Here was a prospect of amusement such as was dear to the heart of the Countess, who, needless to say, had arranged the plot. Jermyn needed no invitation to make a third at the feast of love. That was precisely what he had come for; and although Howard played the host with admirable dignity to the unwelcome intruder, Jermyn ignored his courtesy and brought all his skill to bear on fanning the flames of his jealousy. He flirted outrageously with the Countess, kept her in peals of laughter by his sallies of wit and scarcely-veiled gibes at her companion, until Howard was roused to such a pitch of silent fury that only the presence of a lady restrained him from running the insolent intruder through with his sword. Nothing would have delighted her ladyship more than such a climax to the little play she was enjoying so much; but Howard, with marvellous self-restraint, kept his temper within bounds and his sword in its sheath.
Such an outrage, however, could not be passed over with impunity; and before Jermyn had eaten his breakfast on the following morning, Howard’s friend and second, Colonel Dillon, was announced with a demand for satisfaction—a demand which met with a prompt acquiescence from Jermyn, who vowed he would “wipe the young puppy out.” The duel took place in the “Long Alley near St James’s, called Pall Mall,” and proved to be of as sanguinary a nature as even the grossly-insulted Howard could have desired.
On the 19th of August 1662, Pepys writes:—
“Mr Coventry did tell us of the duel between Mr Jermyn, nephew to my Lord of St Alban’s, and Colonel Giles Rawlins, the latter of whom is killed, and the first mortally wounded as it is thought. They fought against Captain Thomas Howard, my Lord Carlisle’s brother, and another unknown; who, they say, had armour on that they could not be hurt, so that one of their swords went up to the hilt against it. They had horses ready and are fled. But what is most strange, Howard sent one challenge before, but they could not meet till yesterday at the old Pall Mall at St James’s; and he would not till the last tell Jermyn what the quarrel was; nor do anybody know.”
If no one else knew of the cause of the quarrel, certainly Jermyn did; and never did man pay a more deserved penalty for dastardly behaviour. Lady Shrewsbury’s delight at thus ridding herself of two lovers, of both of whom she seems to have grown weary, may be better imagined than described. Although Jermyn was carried off the field of battle, to all appearance a dead man, he survived until 1708 when he died, full of years and wickedness, Baron Jermyn of Dover.

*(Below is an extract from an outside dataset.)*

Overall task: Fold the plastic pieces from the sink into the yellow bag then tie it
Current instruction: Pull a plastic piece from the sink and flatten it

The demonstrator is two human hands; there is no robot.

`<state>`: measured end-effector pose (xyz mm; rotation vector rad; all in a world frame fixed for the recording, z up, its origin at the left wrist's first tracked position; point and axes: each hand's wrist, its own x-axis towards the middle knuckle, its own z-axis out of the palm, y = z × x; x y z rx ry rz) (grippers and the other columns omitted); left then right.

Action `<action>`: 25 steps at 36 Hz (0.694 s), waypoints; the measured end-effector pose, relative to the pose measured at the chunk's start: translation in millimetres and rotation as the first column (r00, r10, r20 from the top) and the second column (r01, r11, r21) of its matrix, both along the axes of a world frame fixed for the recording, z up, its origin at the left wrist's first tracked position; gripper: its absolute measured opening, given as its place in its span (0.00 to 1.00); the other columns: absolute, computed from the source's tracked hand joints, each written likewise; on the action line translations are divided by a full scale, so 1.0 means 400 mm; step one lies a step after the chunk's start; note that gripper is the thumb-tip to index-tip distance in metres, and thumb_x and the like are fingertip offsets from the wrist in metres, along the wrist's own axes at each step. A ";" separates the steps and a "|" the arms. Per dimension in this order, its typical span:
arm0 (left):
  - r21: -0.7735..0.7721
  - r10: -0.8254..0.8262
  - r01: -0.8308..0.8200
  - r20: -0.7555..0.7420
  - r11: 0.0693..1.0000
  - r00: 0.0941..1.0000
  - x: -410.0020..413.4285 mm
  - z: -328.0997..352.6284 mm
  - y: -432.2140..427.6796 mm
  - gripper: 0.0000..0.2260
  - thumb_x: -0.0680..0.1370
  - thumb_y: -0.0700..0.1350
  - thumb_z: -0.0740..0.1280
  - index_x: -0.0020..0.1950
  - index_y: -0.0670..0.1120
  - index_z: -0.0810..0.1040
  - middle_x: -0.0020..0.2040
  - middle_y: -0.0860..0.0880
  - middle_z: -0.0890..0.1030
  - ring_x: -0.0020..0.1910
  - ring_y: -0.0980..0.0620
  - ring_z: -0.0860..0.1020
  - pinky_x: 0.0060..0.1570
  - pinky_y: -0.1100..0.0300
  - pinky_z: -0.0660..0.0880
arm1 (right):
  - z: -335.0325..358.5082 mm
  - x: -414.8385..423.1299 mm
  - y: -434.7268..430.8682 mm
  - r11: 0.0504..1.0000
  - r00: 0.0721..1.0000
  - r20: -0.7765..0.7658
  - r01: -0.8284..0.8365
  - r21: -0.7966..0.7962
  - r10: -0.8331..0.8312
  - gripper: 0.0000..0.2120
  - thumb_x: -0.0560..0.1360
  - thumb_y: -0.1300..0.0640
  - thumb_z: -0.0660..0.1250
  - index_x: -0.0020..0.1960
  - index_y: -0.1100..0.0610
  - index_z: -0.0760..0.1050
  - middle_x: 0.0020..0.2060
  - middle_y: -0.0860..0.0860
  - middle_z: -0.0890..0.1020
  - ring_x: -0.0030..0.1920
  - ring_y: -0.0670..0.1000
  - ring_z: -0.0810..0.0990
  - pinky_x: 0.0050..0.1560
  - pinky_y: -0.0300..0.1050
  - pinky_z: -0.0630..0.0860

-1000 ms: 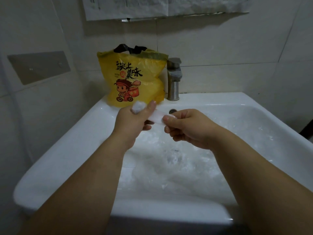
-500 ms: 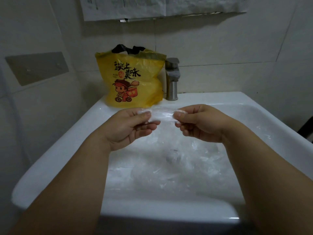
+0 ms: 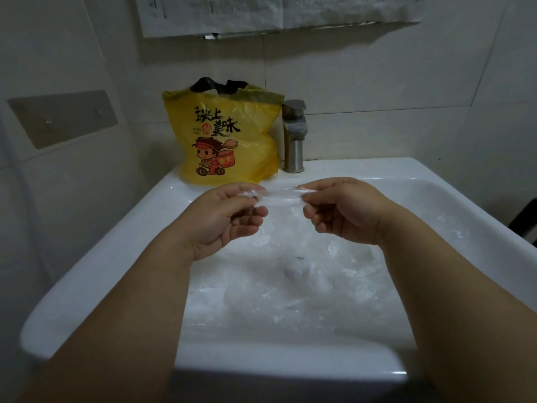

The Court, as Pepys records, was “much concerned in this fray”; but it was long before Lady Shrewsbury’s part in it came to light, to add to the infamy which she had by that time heaped on herself. Her wayward fancy next settled on a man of a different stamp to either Howard or Jermyn. It seemed, indeed, to be her ambition to make her conquests as varied as humanity itself. Her next victim was Harry Killigrew, one of the most notorious profligates in London, a man of low birth and lower tastes, a haunter of taverns, the terror of all decent women, and a roystering swashbuckler, with a sword as ready to leap at a word as his lips to snatch a kiss from a pretty mouth.